周秀蘭隔三差五,總能接到他們爺倆的電話。總能聽到郎朗的好消息。美國對于郎國任是天堂,對她周秀蘭何嘗不是呢?她在期盼著郎朗有著更大的出息,然後,她也辦到美國去。兒子時常來電話鼓勵媽媽要耐心地等著,一定要讓媽媽來美國。這種等待讓周秀蘭充滿希望和幸福。畢竟有盼頭了!或許正是在這種遠距離的彼此期盼中,這對並不年輕的夫婦正在一點點揀拾起那被歲月切割零碎的情愛,在各自心中一片片聯綴起來……

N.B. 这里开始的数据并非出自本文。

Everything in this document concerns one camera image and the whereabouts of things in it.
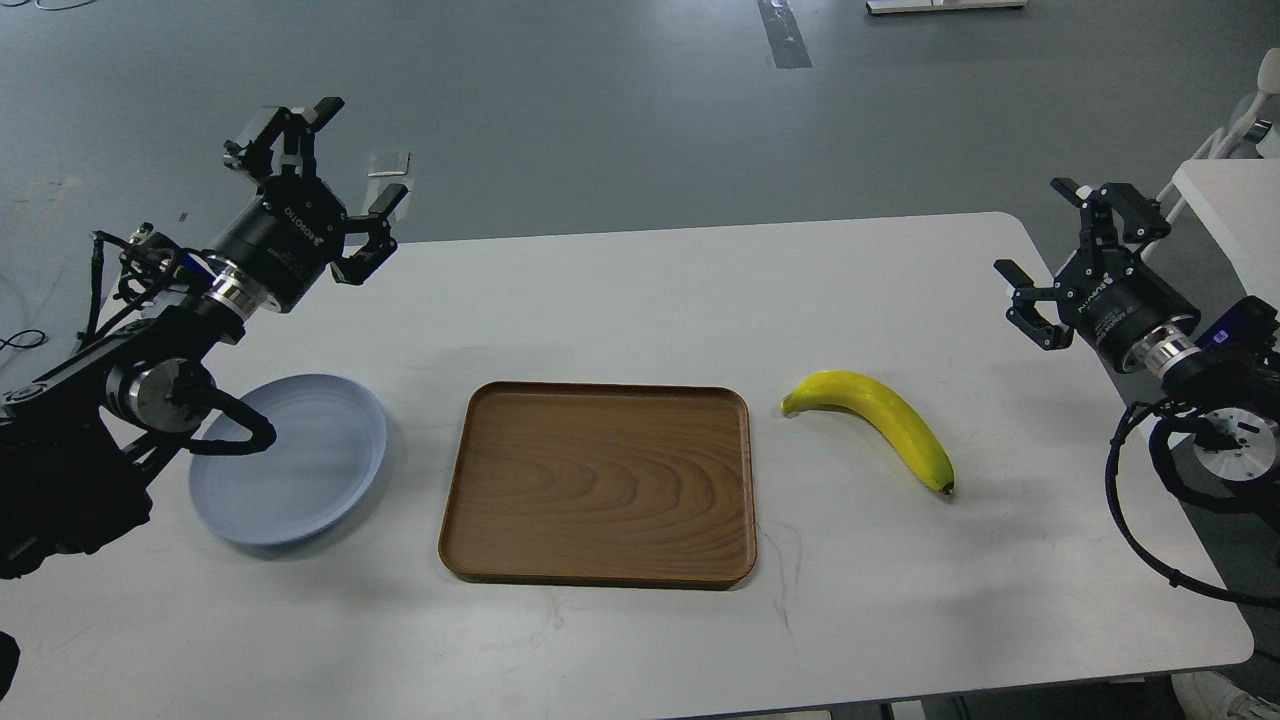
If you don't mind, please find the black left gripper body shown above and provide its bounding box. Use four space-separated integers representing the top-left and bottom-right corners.
210 176 346 314

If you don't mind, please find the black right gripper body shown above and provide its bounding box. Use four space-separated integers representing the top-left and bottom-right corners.
1065 247 1201 374

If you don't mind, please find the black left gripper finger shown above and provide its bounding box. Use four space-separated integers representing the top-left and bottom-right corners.
330 183 410 286
221 97 346 187

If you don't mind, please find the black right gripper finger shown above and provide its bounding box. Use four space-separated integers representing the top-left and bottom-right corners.
1050 177 1171 263
993 259 1079 351

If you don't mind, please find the light blue plate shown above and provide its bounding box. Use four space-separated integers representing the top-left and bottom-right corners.
188 374 388 547

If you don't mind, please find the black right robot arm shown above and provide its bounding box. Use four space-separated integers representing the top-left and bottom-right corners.
995 177 1277 524

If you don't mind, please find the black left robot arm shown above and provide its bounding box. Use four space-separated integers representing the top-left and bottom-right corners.
1 97 408 579

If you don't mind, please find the yellow banana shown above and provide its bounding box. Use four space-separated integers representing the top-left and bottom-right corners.
780 369 956 497

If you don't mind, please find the white side table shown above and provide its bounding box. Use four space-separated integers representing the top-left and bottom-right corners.
1160 47 1280 336

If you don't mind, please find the brown wooden tray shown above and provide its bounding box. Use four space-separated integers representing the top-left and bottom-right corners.
436 380 756 591

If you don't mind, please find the grey floor tape strip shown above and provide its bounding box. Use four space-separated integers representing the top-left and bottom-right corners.
755 0 813 70

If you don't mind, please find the white shoe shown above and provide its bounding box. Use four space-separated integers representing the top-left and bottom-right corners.
1171 671 1279 719

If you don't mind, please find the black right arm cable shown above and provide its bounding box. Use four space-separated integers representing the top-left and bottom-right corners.
1105 398 1280 609

“以前我爸對我總板著臉,現在受美國家長影響,改變了,也跟我開個玩笑。在國內我媽老跟他說改變方法,他就是不聽,到美國改變了。對我媽也不像以前了,也說軟話了,這對大家都有好處……我爸假如有了別的女人,我饒不了他!”郎朗如是說。郎朗還是個孩子,他說的還是孩子的話。要是長大了,要是他也有了自己的愛情生活,相信他絕不會再說這種話了。不過,可以理解這個始終渴望一家人團聚的孩子,他渴望了多少年啊!到美國來吧!親愛的媽媽!為了盡快能把媽媽辦來,享受天堂般生活,這是郎朗最大的夙願也是他最大的動力。為此,他不惜任何汗水去彈,去拼搏,格拉夫曼只是被這個中國天才的鋼琴天賦而驚訝,他怎麼能夠體察到這個每天都是陽光燦爛、蓬蓬勃勃的學生內心深藏著一份對母親的苦苦的思戀啊!